Example of a minimal program with entry point:
.globl _start
.text
_start:
xorl %eax,%eax
incl %eax
movb $42, %bl
int $0x80
Or in plain C (no exit):
void __attribute__((noreturn)) _start() {
while(1);
}
Compiled with:
gcc -nostdlib -o example example.s
gcc -nostdlib -o example example.c
In pure C? As others have said you still need a way to make syscalls, so you might need to drop down to inline asm for that. That said, if using gcc check out -ffreestanding.
You'd need a way to prevent the C compiler from generating code that depends on libc, which with gcc can be done with -fno-hosted. And you'd need one assembly language routine to implement syscall(2). They're not hard to write if you can get suitable OS doco.

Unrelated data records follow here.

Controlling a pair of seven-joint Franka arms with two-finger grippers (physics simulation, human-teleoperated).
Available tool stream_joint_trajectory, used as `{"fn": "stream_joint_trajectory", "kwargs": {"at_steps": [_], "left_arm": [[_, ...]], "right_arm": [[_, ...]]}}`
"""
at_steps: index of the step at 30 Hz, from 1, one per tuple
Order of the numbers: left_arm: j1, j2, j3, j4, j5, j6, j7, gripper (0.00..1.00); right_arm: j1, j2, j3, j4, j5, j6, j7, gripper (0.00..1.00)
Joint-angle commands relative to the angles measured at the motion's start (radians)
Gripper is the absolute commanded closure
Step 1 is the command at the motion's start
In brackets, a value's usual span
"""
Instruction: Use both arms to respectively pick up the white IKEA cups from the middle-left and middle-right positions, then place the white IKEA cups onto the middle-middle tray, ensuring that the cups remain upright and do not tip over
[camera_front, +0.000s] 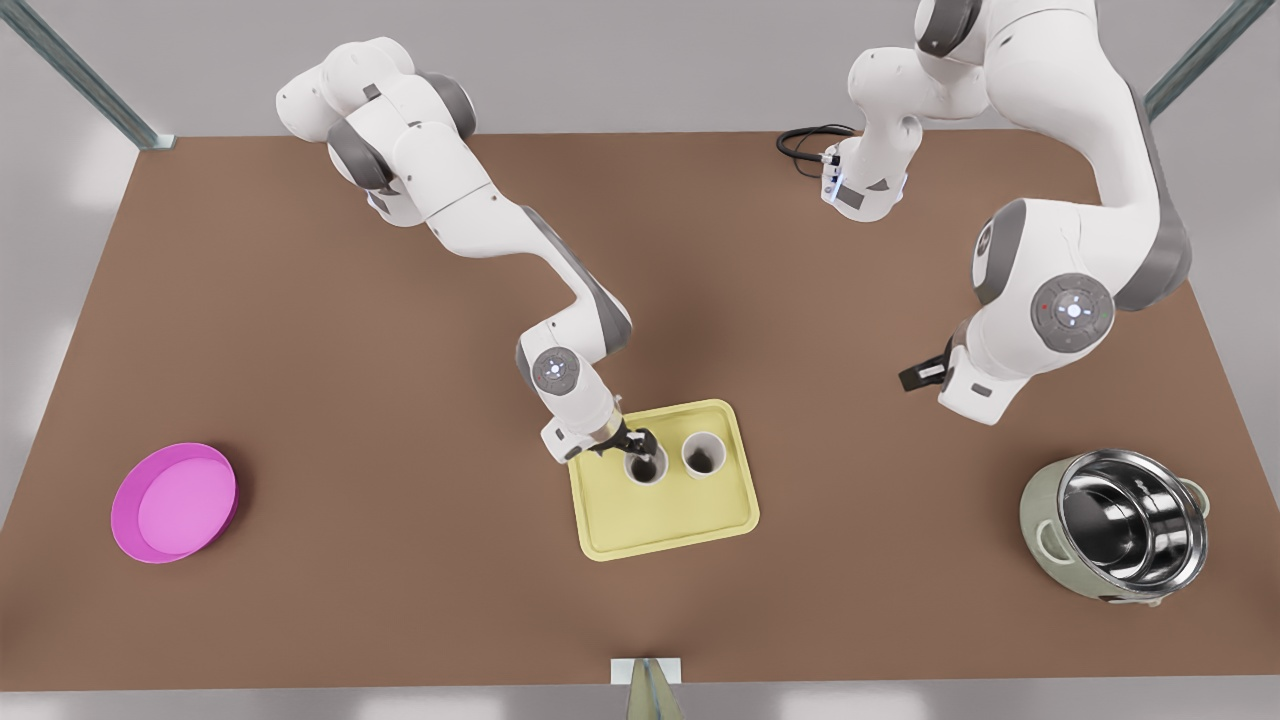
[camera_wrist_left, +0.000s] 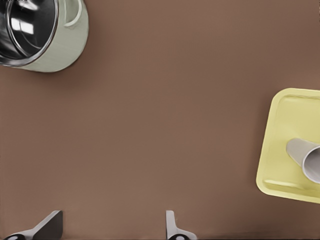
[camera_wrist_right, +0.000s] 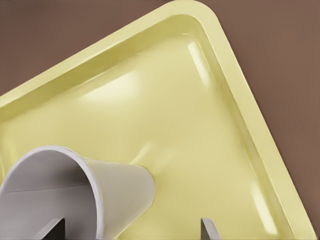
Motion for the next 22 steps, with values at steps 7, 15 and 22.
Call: {"fn": "stream_joint_trajectory", "kwargs": {"at_steps": [7,15,22], "left_arm": [[-0.006,-0.001,-0.005,0.000,0.000,-0.029,0.447,0.00],[-0.005,-0.004,-0.006,0.016,-0.027,-0.058,0.443,0.00],[-0.001,0.004,-0.020,0.014,-0.020,-0.077,0.443,0.00]], "right_arm": [[-0.044,-0.099,-0.006,0.002,-0.004,-0.092,0.118,0.00],[-0.449,-0.356,-0.012,-0.045,-0.277,-0.651,-0.768,0.00],[-0.479,-0.693,-0.043,-0.058,-0.289,-0.981,-0.814,0.00]]}}
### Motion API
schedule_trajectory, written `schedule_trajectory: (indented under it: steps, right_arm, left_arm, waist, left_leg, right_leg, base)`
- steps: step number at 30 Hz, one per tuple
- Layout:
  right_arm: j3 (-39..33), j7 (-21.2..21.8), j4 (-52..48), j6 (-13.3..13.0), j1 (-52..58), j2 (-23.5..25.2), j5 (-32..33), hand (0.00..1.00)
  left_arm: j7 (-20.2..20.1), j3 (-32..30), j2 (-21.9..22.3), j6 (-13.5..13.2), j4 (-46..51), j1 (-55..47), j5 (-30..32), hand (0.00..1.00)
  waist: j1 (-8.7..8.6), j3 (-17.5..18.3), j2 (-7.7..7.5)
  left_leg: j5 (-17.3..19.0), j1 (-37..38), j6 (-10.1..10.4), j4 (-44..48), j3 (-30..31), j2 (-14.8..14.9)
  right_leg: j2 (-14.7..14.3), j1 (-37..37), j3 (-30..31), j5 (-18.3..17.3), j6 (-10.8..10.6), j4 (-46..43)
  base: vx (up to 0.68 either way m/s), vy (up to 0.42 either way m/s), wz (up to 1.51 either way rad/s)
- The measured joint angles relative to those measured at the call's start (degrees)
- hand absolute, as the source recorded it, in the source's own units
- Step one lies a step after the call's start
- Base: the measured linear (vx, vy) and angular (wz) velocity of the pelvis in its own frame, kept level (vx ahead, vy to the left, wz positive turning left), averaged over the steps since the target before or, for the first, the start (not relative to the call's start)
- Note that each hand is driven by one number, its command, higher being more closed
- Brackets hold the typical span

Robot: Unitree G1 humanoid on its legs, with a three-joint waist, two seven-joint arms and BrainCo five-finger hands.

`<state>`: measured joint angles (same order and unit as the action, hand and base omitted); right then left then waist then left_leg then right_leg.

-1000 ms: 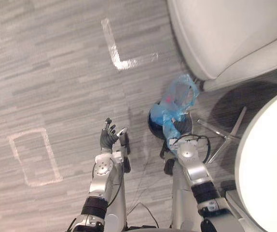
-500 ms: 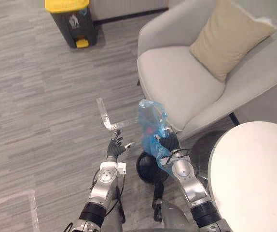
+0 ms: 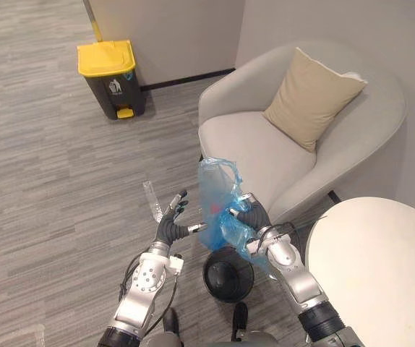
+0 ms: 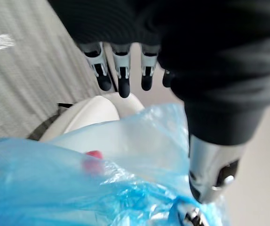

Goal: Gather rubbish on tea table into small bin, then transfer packed bag to large trash can.

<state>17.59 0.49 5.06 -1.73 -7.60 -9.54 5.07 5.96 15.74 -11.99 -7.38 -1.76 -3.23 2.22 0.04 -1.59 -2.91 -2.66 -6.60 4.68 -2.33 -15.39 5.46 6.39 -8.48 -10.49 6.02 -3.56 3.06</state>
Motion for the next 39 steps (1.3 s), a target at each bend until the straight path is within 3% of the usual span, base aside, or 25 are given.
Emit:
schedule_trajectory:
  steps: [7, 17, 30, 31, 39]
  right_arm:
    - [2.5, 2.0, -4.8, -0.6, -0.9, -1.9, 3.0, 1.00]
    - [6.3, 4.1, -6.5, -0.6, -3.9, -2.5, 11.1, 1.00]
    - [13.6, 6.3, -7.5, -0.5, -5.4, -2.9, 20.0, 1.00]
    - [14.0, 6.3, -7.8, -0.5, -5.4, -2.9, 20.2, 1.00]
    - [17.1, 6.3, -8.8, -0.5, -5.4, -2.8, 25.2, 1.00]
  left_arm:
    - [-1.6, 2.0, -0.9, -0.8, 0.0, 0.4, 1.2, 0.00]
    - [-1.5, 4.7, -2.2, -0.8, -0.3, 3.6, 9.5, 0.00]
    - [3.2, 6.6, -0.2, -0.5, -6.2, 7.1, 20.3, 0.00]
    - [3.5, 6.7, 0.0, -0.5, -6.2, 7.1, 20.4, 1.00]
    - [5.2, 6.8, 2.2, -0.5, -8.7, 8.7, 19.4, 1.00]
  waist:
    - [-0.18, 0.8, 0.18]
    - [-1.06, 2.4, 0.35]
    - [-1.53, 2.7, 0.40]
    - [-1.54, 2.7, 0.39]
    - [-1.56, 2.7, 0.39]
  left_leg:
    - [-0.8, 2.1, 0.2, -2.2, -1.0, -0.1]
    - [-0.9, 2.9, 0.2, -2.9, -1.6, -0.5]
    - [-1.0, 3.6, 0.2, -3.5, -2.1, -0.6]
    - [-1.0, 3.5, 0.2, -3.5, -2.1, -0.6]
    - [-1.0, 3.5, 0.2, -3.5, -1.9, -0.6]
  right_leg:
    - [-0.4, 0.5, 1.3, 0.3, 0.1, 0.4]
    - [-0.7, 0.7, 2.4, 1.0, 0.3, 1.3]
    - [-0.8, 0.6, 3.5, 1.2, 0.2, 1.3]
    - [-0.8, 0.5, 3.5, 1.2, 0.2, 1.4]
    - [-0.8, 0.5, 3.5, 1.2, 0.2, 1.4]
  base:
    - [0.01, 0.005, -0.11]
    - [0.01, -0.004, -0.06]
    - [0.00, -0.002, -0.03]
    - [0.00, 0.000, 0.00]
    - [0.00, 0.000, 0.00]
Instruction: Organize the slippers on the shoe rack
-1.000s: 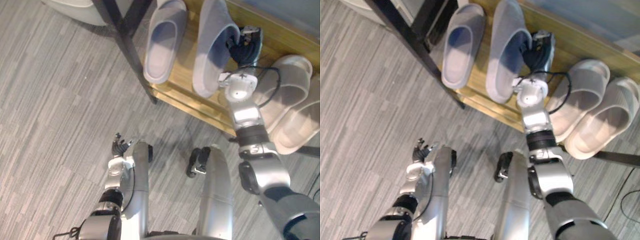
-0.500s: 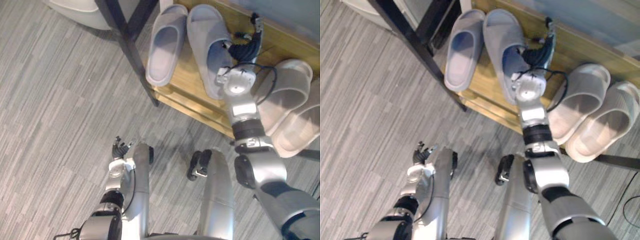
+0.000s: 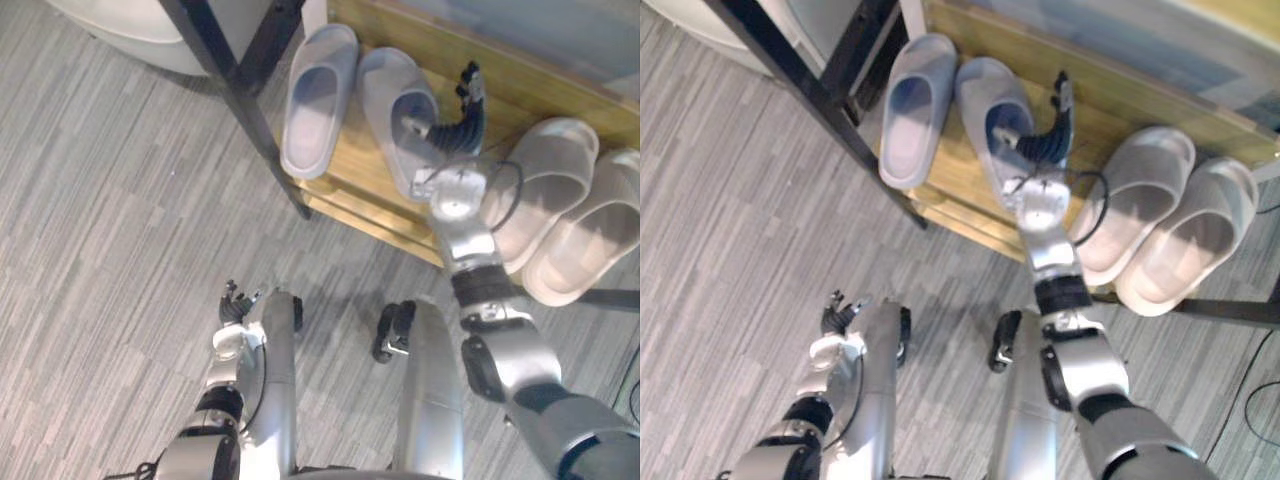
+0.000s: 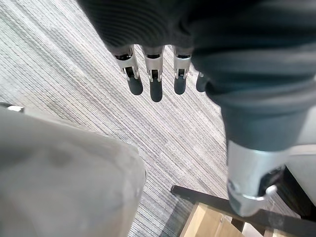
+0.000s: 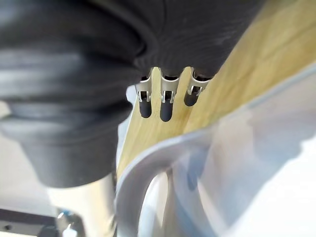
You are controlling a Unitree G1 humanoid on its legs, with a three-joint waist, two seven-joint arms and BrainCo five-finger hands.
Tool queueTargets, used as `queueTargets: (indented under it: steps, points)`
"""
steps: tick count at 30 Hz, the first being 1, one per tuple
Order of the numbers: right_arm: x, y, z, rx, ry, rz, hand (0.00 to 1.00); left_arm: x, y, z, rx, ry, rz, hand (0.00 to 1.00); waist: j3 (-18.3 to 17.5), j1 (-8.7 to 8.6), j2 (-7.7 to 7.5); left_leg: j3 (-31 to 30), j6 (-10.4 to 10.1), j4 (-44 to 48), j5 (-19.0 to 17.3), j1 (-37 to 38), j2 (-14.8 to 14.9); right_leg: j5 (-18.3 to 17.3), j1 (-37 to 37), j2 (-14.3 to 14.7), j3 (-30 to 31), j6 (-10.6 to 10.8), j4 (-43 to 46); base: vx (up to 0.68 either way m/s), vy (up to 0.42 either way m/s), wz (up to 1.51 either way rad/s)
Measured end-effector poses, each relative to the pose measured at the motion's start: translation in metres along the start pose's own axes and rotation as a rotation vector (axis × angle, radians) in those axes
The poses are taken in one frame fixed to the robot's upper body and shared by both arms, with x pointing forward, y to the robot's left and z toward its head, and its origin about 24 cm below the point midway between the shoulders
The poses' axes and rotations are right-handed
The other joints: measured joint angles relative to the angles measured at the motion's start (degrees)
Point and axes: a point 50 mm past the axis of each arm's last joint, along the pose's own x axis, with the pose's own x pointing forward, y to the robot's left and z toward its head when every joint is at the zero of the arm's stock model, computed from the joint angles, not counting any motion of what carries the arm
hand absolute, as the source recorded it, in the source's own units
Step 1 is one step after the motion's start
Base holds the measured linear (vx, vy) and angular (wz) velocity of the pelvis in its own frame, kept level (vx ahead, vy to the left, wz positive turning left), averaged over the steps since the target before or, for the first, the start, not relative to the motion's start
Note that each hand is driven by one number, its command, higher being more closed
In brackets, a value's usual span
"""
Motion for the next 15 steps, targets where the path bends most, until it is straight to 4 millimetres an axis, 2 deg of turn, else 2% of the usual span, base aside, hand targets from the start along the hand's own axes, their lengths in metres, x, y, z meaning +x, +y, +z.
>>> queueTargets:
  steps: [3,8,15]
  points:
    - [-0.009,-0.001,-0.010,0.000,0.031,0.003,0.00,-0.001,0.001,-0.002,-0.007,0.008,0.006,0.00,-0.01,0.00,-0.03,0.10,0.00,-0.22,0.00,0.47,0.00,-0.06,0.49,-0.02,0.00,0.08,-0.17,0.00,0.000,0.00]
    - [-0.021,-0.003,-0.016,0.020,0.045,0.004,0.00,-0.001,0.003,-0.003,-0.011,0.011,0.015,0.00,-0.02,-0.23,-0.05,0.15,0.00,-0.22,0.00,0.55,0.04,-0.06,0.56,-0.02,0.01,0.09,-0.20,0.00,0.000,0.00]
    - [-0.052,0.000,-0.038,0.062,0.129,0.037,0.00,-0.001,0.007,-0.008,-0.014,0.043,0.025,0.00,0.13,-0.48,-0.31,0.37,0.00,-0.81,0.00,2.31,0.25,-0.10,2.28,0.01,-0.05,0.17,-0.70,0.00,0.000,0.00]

After that you'd be off to the races.
Well, you would need to use some system calls to load all it's information into memory, so I doubt it.
And you would almost have to use exit(), just because of the way that Linux works.
Yes you can, but it's pretty tricky.
There is essentially absolutely no point.
You can statically link a program, but then the appropriate pieces of the C library are included in its binary (so it doesn't have any dependencies).
You can completely do without the C library, in which case you need to make system calls using the appropriate low-level interface, which is architecture dependent, and not necessarily int 0x80.
If your goal is making a very small self-contained binary, you might be better off static-linking against something like uclibc.